> INSTRUCTIONS TO FOLLOW: After repeating the line containing "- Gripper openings", stop; until then, repeat each line of the listing below exactly, starting with the first.

──────

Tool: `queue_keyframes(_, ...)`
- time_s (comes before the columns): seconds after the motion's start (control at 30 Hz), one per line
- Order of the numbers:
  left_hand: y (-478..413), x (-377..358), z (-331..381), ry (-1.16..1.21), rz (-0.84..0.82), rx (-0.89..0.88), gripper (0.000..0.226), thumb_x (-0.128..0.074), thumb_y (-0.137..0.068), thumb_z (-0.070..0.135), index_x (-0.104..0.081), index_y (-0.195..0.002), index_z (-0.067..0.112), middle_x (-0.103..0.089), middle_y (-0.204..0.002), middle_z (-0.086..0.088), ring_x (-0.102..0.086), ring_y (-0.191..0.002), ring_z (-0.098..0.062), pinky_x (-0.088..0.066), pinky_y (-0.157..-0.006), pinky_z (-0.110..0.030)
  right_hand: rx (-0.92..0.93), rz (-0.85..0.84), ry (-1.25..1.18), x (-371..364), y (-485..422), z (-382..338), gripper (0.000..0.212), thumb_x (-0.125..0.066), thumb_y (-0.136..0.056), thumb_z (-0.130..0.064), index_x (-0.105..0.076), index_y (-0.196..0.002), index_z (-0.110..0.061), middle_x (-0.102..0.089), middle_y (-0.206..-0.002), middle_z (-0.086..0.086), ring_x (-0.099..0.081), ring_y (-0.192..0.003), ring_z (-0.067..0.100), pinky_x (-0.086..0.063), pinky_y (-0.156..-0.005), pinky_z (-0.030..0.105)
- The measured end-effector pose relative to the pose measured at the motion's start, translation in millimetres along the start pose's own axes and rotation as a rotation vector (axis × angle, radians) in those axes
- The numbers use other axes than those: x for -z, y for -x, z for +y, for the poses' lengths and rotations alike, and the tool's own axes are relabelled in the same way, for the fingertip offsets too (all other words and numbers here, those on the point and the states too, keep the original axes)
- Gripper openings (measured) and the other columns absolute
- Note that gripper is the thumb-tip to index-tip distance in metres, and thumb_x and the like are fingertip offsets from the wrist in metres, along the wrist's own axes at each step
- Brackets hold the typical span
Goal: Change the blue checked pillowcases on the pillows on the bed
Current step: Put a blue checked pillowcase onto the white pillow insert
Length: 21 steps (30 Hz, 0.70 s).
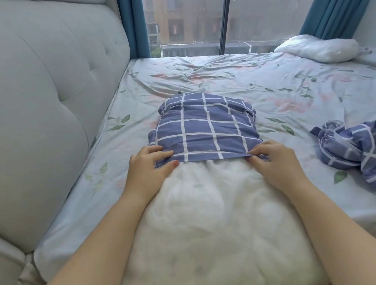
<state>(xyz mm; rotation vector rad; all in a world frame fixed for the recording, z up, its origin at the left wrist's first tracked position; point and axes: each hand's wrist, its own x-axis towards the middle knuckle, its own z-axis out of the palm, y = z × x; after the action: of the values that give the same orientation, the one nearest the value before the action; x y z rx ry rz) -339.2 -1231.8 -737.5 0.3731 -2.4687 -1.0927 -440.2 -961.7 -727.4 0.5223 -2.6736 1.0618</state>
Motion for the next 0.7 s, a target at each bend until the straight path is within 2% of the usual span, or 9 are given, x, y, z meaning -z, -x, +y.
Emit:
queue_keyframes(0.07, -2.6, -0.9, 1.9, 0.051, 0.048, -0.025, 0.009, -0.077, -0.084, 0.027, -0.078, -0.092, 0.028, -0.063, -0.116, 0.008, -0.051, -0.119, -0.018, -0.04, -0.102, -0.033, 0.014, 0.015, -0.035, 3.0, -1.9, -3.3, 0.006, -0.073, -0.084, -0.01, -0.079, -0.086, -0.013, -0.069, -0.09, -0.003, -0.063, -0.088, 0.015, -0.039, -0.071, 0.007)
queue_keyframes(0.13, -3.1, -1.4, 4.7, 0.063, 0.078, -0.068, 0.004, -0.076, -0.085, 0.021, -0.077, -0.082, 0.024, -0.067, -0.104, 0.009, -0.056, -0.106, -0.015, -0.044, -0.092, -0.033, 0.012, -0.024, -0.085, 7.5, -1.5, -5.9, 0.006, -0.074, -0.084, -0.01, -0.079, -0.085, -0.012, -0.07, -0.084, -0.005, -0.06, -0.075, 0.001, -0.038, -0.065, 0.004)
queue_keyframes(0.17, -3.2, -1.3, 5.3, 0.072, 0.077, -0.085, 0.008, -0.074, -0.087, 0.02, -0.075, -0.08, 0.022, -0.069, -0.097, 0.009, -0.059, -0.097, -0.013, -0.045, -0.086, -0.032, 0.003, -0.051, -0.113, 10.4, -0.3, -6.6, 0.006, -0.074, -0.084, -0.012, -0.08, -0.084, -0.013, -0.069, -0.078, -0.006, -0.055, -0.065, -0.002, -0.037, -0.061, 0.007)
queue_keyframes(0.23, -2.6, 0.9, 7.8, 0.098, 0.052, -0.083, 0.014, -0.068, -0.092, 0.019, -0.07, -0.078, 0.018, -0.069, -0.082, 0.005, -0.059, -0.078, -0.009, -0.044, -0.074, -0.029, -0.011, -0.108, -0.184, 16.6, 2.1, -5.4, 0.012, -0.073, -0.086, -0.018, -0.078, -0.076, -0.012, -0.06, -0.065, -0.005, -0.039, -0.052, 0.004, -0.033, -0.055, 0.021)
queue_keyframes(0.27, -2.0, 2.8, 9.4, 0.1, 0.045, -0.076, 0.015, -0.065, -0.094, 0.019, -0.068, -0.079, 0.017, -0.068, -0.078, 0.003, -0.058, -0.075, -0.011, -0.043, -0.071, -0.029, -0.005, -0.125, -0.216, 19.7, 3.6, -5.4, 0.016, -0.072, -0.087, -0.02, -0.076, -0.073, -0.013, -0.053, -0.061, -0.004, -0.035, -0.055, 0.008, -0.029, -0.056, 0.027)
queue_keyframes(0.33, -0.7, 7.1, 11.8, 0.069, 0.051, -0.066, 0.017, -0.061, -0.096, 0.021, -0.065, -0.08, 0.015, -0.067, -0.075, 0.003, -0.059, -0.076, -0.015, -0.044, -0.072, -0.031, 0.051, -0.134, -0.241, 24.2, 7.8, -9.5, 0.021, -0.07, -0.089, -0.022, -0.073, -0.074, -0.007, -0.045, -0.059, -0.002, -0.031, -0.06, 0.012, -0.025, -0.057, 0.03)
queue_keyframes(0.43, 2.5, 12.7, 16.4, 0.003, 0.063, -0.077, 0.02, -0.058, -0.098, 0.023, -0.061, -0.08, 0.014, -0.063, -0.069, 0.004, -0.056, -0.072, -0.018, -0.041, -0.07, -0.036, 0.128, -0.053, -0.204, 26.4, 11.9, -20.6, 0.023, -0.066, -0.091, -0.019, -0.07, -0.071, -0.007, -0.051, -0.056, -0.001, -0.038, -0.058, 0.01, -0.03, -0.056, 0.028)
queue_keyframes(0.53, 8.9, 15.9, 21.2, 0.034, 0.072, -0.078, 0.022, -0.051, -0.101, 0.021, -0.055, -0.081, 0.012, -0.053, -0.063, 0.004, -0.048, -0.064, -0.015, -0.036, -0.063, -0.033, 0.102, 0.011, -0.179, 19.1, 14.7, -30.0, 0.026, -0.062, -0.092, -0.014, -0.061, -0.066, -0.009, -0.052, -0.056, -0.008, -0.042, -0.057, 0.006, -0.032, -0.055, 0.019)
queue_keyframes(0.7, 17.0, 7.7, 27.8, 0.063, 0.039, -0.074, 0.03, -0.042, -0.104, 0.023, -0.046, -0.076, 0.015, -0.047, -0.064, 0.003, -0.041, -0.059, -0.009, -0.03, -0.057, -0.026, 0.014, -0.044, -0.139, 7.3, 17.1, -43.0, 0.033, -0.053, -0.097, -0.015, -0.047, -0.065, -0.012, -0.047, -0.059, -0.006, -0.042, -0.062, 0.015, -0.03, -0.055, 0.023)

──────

> ANSWER:
Tool: `queue_keyframes(_, ...)`
- time_s (comes before the columns): seconds after the motion's start (control at 30 Hz), one per line
- Order of the numbers:
  left_hand: y (-478..413), x (-377..358), z (-331..381), ry (-1.16..1.21), rz (-0.84..0.82), rx (-0.89..0.88), gripper (0.000..0.226), thumb_x (-0.128..0.074), thumb_y (-0.137..0.068), thumb_z (-0.070..0.135), index_x (-0.104..0.081), index_y (-0.195..0.002), index_z (-0.067..0.112), middle_x (-0.103..0.089), middle_y (-0.204..0.002), middle_z (-0.086..0.088), ring_x (-0.102..0.086), ring_y (-0.191..0.002), ring_z (-0.098..0.062), pinky_x (-0.088..0.066), pinky_y (-0.157..-0.006), pinky_z (-0.110..0.030)
  right_hand: rx (-0.92..0.93), rz (-0.85..0.84), ry (-1.25..1.18), x (-371..364), y (-485..422), z (-382..338), gripper (0.000..0.212), thumb_x (-0.125..0.066), thumb_y (-0.136..0.056), thumb_z (-0.130..0.064), index_x (-0.105..0.076), index_y (-0.196..0.002), index_z (-0.110..0.061), middle_x (-0.102..0.089), middle_y (-0.206..-0.002), middle_z (-0.086..0.086), ring_x (-0.099..0.081), ring_y (-0.192..0.003), ring_z (-0.067..0.100), pinky_x (-0.086..0.063), pinky_y (-0.156..-0.005), pinky_z (-0.030..0.105)
- The measured end-effector pose relative to the pose measured at the motion's start, translation in millimetres along the start pose's own axes and rotation as a rotation vector (axis × angle, radians) in those axes
- The numbers use other axes than those: x for -z, y for -x, z for +y, for the poses' lengths and rotations alike, and the tool's own axes are relabelled in the same way, for the fingertip offsets too (all other words and numbers here, those on the point and the states too, keep the original axes)
- Gripper openings (measured) and the other columns absolute

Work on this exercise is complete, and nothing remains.